- PROBLEM TO WORK ON: Give again, word for word, the lines below that run from the line with "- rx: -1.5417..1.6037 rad" through the line with "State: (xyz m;". Drop the pictures.

- ENTRIES PROVIDED:
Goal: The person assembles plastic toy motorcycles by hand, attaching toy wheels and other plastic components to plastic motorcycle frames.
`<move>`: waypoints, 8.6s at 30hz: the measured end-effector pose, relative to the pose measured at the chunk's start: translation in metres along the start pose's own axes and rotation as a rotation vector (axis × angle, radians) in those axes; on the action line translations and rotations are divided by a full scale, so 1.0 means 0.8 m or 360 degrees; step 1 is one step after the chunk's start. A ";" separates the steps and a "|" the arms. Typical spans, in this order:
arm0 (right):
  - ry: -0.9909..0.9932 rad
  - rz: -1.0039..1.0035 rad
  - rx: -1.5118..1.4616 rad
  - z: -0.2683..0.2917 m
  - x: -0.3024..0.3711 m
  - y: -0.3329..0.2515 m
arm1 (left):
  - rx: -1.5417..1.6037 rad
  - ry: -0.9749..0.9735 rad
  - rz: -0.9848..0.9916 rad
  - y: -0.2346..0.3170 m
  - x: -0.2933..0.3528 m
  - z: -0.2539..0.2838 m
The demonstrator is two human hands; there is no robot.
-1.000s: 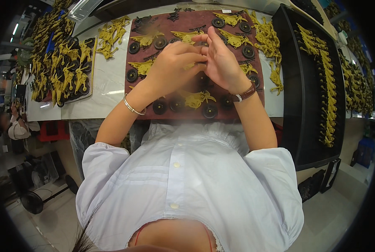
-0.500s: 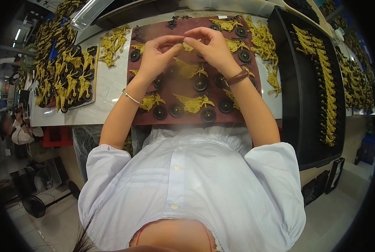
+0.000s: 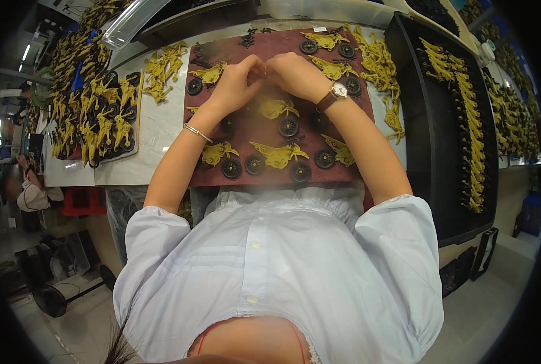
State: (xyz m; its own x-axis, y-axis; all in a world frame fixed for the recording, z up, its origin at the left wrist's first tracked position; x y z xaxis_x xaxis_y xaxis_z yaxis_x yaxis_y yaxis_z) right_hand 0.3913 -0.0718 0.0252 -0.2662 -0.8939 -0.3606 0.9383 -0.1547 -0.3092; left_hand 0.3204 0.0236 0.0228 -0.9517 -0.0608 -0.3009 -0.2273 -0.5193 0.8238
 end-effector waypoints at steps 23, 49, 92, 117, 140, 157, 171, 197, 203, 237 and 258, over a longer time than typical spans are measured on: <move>-0.0025 0.0048 0.0205 -0.011 -0.003 -0.017 | -0.0476 -0.0208 -0.0336 0.000 0.004 0.007; 0.0395 -0.0719 -0.2175 0.061 0.044 0.054 | 0.1067 0.0299 0.0142 0.039 -0.065 -0.037; 0.0237 -0.0534 0.0416 0.078 -0.042 0.133 | -0.1122 0.0101 0.0003 -0.091 -0.143 0.030; 0.0102 -0.0958 -0.1596 0.060 -0.044 0.126 | -0.0263 0.0106 -0.0105 -0.015 -0.104 0.061; 0.0182 -0.0387 0.0191 0.090 0.103 0.068 | -0.0389 -0.0241 -0.0433 0.067 -0.089 -0.112; 0.0227 -0.0482 0.0168 0.071 0.125 0.078 | -0.0629 -0.0456 -0.0446 0.039 -0.074 -0.130; 0.0378 -0.1032 -0.0390 0.119 0.216 -0.001 | -0.0111 -0.0561 -0.0697 0.114 -0.009 -0.134; 0.0404 -0.0726 -0.0337 0.124 0.207 -0.034 | 0.0847 -0.0816 0.0368 0.093 -0.007 -0.143; 0.0288 -0.0698 -0.0134 0.088 0.208 -0.011 | -0.0116 -0.0899 -0.0722 0.099 -0.004 -0.154; 0.0466 -0.0806 0.0202 0.127 0.219 -0.023 | -0.1060 -0.0120 -0.0170 -0.041 -0.080 0.026; 0.0335 -0.0729 -0.0107 0.116 0.270 -0.077 | 0.0357 -0.0401 -0.0283 0.146 0.078 -0.167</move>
State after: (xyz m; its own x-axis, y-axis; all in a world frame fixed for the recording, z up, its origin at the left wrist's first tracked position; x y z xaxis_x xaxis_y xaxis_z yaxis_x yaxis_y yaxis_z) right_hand 0.2962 -0.2944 0.0484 -0.6923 -0.6354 -0.3421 0.7004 -0.4775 -0.5305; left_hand 0.2617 -0.1549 0.0360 -0.9080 0.2396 -0.3438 -0.4062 -0.3019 0.8624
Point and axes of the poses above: each hand's wrist, its own x-axis away from the middle knuckle, its own z-axis out of the back of the hand, y = z × x, the point moved 7 cm from there along -x, towards the middle knuckle, and after that the axes turned 12 degrees about x, right-handed, at the moved point
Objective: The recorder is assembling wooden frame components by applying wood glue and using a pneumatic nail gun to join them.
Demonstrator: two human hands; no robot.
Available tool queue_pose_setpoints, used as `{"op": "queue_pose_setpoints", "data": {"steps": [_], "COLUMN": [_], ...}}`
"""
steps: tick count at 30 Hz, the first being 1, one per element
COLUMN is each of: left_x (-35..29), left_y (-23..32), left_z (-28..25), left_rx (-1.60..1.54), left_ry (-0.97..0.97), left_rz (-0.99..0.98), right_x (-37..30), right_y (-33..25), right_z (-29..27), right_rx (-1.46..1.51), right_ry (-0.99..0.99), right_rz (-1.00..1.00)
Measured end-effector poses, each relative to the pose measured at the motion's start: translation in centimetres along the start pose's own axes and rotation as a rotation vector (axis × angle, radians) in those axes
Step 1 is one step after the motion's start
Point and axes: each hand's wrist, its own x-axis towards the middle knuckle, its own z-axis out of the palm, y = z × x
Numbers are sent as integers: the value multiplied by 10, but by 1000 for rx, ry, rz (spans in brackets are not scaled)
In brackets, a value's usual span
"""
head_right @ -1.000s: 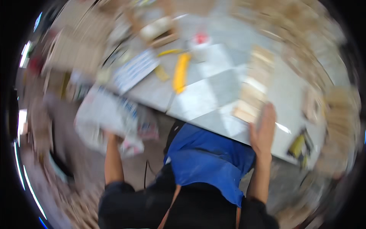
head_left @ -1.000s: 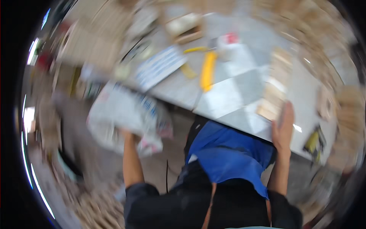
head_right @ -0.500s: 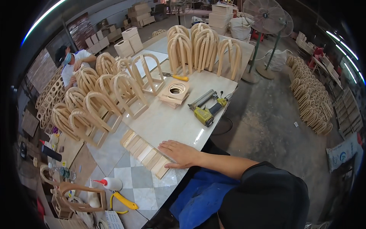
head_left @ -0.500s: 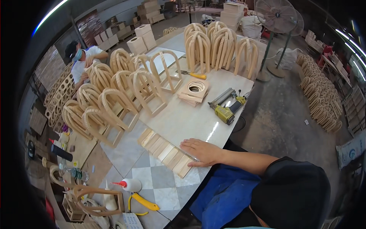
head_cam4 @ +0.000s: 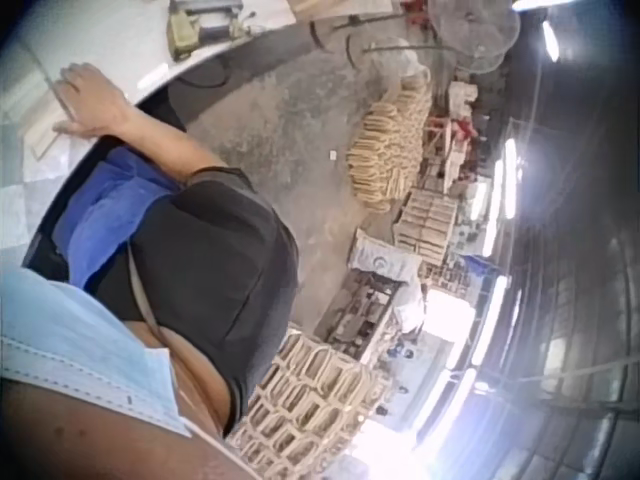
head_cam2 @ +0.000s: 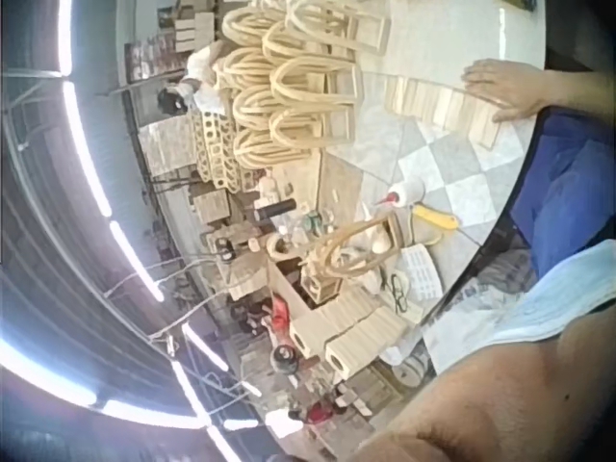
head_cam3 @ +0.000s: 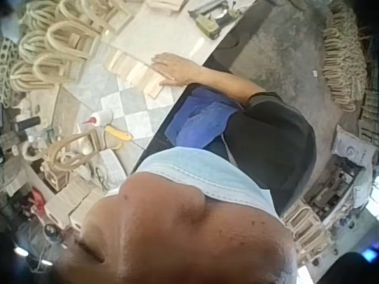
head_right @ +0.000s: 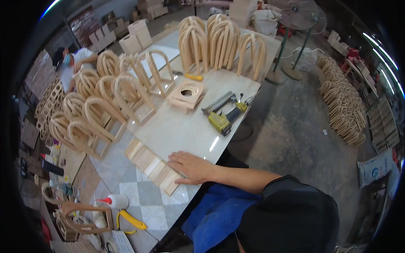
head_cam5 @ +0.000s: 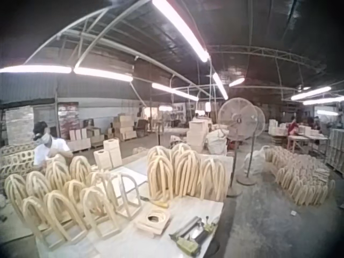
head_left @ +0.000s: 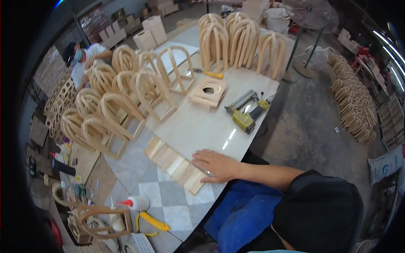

- ANSWER SPACE:
  - rx: -1.5417..1.6037 rad
  - ry: -0.9749..0.9735 rad
  - rz: -0.9848..0.9916 rad
  - y: -0.2346..0.3170 m
  - x: -0.2933..0.3528 m
  - z: -0.2539..0.2838 m
The demonstrator is two human hands; there is no robot.
-1.000s: 
-0.500s: 
+0.000s: 
State: (xyz m; its own x-axis, y-axis; all in a world frame fixed for the recording, z up, its origin at the left wrist's first tracked position; x y z xaxis_x xaxis_y xaxis_z yaxis_x yaxis_y yaxis_z) right_hand 0.3913 -0.0718 0.0252 -0.2662 -0.8939 -0.3606 0.9383 -0.1547 -0.3092; left_hand 0.3204 0.0236 0.0228 -0.9517 -0.0608 -0.3009 -0.2273 -0.5193 0.8238

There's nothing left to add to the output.